Methods: We collated anonymised descriptive data on Kuteteza procedures and conducted qualitative structured observations in villages involved in the initiative. We carried out three focus groups involving community members, frontline health staff, and volunteers in each setting. These provided deeper insights into experiences of the pandemic and impacts of the intervention, including suggested opportunities during future outbreaks.
Results: The project involved 25 villages across two districts, with 1,087 people over the age of 60 voluntarily participating in 'shielding'. Supplies of food, water, and cooking fuel were mostly arranged within the family. In Kuteteza villages, the handwashing stations and soap were widely used, and there was awareness and some observance of COVID-19 prevention measures. The project, including the provision of supplies, was greatly appreciated by communities, but wider contextual constraints - namely widespread economic insecurity - presented persisting challenges.

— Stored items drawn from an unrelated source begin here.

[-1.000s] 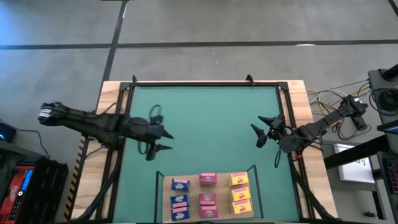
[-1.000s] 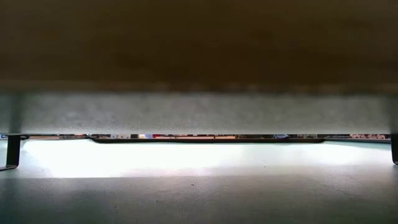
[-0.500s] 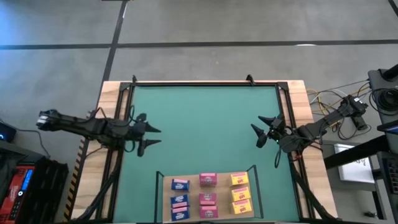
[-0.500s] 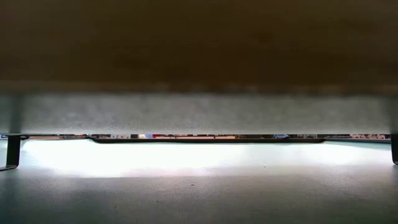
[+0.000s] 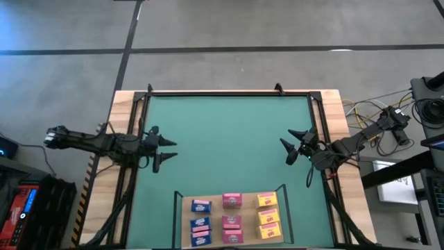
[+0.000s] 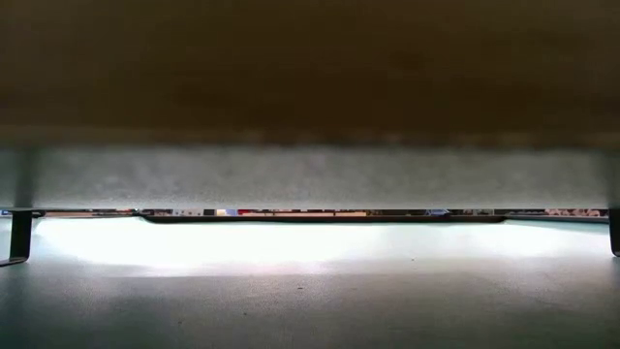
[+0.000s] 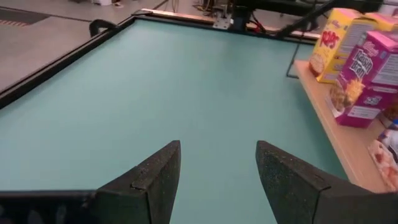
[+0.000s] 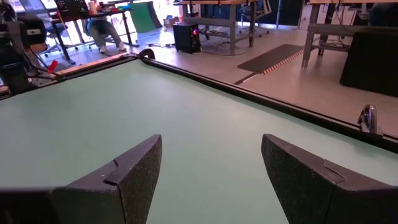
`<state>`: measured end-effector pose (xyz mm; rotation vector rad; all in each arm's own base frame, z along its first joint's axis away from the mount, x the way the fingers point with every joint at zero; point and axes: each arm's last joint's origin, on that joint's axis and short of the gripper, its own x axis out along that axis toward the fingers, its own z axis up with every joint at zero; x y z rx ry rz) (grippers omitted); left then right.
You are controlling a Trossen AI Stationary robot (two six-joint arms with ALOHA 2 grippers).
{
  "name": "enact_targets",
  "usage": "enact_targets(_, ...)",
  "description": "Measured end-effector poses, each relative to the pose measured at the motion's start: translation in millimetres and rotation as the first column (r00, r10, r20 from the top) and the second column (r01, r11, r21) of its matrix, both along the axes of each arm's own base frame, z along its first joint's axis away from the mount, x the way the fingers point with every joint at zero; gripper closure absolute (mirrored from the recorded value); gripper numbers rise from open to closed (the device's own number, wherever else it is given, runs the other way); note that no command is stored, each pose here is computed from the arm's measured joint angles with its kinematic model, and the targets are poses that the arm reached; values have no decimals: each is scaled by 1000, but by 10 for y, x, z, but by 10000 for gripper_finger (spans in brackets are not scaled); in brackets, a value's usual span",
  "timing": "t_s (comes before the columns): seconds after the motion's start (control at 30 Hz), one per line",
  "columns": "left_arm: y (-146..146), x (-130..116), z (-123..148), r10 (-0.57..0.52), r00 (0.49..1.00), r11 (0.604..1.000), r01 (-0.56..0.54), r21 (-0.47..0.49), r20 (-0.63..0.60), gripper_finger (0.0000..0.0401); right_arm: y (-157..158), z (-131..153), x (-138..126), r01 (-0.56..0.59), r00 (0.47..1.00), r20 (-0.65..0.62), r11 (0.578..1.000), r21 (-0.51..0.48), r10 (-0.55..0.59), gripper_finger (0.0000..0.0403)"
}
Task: Stack cereal on shelf
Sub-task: Return to Home Position
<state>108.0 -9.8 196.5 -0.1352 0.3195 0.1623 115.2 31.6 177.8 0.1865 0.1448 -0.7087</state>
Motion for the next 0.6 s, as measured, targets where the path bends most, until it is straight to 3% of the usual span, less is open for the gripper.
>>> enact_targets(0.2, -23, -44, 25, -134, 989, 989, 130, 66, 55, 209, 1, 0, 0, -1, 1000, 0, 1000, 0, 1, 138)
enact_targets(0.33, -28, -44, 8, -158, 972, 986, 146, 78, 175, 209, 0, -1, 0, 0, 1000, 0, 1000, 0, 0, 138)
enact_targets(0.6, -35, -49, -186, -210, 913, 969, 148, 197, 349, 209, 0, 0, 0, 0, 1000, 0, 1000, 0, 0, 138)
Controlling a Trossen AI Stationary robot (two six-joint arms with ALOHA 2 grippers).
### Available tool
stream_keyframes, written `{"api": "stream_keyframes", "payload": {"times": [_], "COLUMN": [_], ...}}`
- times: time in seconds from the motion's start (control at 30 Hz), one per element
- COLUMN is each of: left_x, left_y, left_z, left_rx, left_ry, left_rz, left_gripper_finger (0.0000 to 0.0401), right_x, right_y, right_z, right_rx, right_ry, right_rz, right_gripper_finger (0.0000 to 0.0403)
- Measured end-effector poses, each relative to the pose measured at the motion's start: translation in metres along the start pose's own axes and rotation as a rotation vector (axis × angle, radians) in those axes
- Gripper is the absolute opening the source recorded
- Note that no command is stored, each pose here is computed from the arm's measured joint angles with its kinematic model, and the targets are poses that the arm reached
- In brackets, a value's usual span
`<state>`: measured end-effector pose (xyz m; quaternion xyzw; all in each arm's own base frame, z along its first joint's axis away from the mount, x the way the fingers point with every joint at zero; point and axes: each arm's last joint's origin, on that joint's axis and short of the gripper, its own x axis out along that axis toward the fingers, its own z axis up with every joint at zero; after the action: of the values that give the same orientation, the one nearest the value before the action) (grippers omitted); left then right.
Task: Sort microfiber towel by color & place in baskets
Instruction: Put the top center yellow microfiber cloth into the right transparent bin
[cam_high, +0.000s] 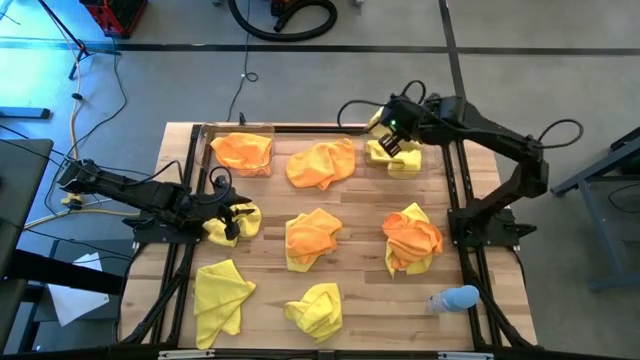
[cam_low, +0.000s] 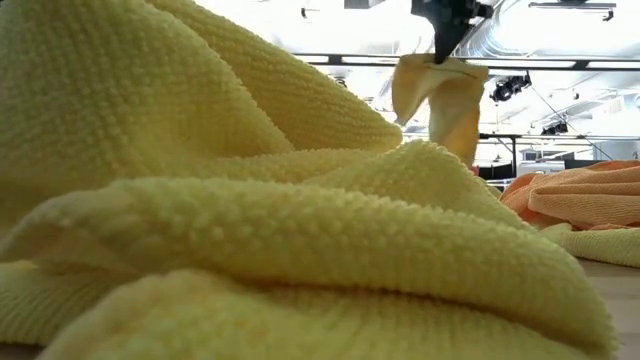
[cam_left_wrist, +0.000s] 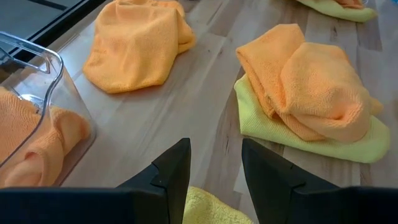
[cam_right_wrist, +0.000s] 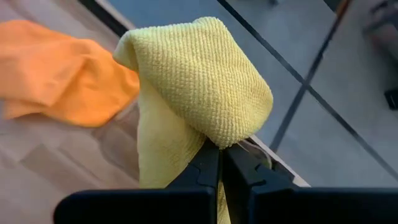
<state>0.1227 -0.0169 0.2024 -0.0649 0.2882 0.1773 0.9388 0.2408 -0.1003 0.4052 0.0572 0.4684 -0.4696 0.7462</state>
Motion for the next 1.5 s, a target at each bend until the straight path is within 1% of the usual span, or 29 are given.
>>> {"api": "stream_keyframes", "payload": {"times": [0.07, 0.13, 0.23, 0.37, 0.43, 0.5, 0.6, 0.73, 0.87, 0.93, 1.07, 1.23, 1.3, 1.4, 1.5], "left_x": [0.000, 0.000, 0.000, 0.000, 0.000, 0.000, 0.000, 0.000, 0.000, 0.000, 0.000, 0.000, 0.000, 0.000, 0.000], "left_y": [0.000, 0.000, 0.000, 0.000, 0.000, 0.000, 0.000, 0.001, 0.001, 0.001, 0.001, 0.001, 0.001, 0.001, 0.001], "left_z": [0.000, 0.000, 0.000, 0.000, 0.000, 0.000, 0.001, 0.002, 0.002, 0.002, 0.002, 0.002, 0.002, 0.002, 0.002], "left_rx": [-0.007, -0.011, -0.012, -0.013, -0.013, -0.015, -0.021, -0.021, -0.021, -0.019, -0.003, -0.003, -0.003, -0.003, -0.003], "left_ry": [0.002, 0.004, 0.007, 0.006, 0.006, 0.002, -0.013, -0.028, -0.029, -0.029, -0.029, -0.028, -0.028, -0.028, -0.028], "left_rz": [0.001, 0.001, -0.006, -0.006, -0.006, -0.007, 0.001, 0.033, 0.037, 0.037, 0.038, 0.038, 0.038, 0.038, 0.038], "left_gripper_finger": [0.0131, 0.0131, 0.0131, 0.0131, 0.0131, 0.0131, 0.0131, 0.0131, 0.0131, 0.0131, 0.0131, 0.0131, 0.0131, 0.0131, 0.0131], "right_x": [0.014, 0.034, 0.066, 0.104, 0.119, 0.132, 0.148, 0.163, 0.177, 0.182, 0.194, 0.215, 0.224, 0.237, 0.244], "right_y": [-0.003, -0.005, -0.011, -0.019, -0.019, -0.018, -0.013, -0.003, 0.006, 0.010, 0.018, 0.030, 0.035, 0.040, 0.044], "right_z": [-0.004, -0.015, -0.037, -0.059, -0.067, -0.073, -0.076, -0.073, -0.074, -0.075, -0.077, -0.080, -0.080, -0.084, -0.086], "right_rx": [0.000, 0.022, 0.092, 0.263, 0.290, 0.291, 0.279, 0.256, 0.296, 0.324, 0.357, 0.352, 0.347, 0.349, 0.345], "right_ry": [0.033, 0.063, 0.079, 0.052, 0.064, 0.099, 0.150, 0.201, 0.254, 0.277, 0.297, 0.324, 0.329, 0.344, 0.353], "right_rz": [-0.011, -0.011, 0.053, 0.137, 0.151, 0.138, 0.128, 0.132, 0.125, 0.102, 0.019, -0.011, -0.023, -0.071, -0.080], "right_gripper_finger": [0.0000, 0.0000, 0.0000, 0.0000, 0.0000, 0.0000, 0.0000, 0.0000, 0.0000, 0.0000, 0.0000, 0.0002, 0.0006, 0.0017, 0.0034]}}
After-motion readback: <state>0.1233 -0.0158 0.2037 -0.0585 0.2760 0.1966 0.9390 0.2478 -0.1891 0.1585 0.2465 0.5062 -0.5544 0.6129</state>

Suggestions for improvement largely concerned project enhancements and extensions.
Conclusions: Through effective stakeholder engagement and contribution to national response strategy, the Kuteteza project helped raise COVID-19 awareness and supported populations at a critical time in the pandemic. Kuteteza approaches were welcomed locally and may be incorporated in future epidemic responses. Supported 'shielding' should be paired with government-led measures to mitigate economic hardship.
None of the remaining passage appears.